**Your goal**
How many lines in this data contain the string "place"? Reply with the number only.

• • • •

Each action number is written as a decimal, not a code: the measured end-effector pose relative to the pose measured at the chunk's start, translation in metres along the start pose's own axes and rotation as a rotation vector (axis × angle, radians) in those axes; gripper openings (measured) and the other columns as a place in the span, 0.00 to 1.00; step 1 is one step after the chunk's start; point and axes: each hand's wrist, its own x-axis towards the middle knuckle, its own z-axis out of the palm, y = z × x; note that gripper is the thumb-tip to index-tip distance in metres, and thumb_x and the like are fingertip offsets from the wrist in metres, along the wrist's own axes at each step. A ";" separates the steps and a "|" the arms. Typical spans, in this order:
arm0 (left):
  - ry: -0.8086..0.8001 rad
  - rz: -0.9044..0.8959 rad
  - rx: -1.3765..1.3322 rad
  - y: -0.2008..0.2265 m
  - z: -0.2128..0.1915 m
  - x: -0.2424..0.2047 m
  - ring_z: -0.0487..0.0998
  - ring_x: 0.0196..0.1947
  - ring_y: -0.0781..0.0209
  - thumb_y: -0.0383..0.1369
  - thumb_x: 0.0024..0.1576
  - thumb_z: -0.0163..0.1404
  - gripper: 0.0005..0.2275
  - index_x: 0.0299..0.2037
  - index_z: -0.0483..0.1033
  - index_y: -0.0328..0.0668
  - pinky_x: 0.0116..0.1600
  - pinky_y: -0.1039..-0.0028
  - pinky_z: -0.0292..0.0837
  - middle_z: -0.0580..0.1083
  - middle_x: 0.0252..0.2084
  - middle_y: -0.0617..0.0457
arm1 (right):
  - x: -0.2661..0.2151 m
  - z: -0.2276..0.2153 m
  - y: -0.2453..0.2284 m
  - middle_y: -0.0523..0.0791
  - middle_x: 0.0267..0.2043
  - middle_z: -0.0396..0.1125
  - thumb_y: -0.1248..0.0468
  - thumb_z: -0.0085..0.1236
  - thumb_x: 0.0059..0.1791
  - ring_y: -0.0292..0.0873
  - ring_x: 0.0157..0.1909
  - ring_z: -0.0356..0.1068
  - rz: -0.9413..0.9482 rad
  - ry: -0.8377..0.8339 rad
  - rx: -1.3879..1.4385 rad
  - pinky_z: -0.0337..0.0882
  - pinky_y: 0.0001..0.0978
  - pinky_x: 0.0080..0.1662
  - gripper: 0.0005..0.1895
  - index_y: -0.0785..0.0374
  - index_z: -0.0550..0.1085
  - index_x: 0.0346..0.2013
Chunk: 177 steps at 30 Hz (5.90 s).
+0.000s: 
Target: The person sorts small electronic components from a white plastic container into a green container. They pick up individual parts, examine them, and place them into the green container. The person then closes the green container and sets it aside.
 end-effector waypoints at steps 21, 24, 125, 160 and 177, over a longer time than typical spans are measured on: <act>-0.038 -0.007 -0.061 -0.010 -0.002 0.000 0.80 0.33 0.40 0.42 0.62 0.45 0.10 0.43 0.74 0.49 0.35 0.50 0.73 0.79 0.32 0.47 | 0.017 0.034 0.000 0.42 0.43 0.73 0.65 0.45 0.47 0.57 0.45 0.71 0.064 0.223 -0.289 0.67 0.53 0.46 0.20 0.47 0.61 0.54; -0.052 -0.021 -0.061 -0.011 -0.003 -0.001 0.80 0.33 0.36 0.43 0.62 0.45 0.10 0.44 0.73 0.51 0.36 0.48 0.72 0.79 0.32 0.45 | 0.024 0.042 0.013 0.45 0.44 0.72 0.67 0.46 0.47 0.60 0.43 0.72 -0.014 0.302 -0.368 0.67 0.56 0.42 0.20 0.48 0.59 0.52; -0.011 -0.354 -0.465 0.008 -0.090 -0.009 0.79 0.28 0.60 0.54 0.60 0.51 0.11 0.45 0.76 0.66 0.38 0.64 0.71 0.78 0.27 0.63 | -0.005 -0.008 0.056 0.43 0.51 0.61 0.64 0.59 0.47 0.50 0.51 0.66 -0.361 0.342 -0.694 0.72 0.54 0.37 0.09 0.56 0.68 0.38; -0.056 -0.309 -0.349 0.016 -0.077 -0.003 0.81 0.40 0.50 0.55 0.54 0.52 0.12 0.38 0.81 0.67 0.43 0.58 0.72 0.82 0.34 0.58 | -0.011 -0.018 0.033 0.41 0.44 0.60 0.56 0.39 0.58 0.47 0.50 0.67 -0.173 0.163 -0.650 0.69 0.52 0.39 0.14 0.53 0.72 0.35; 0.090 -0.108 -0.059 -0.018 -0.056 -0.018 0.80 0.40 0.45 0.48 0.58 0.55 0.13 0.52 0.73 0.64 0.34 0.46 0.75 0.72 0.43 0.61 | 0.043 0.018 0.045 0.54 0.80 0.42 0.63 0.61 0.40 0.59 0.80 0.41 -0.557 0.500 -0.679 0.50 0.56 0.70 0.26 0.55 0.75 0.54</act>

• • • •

**Answer space**
2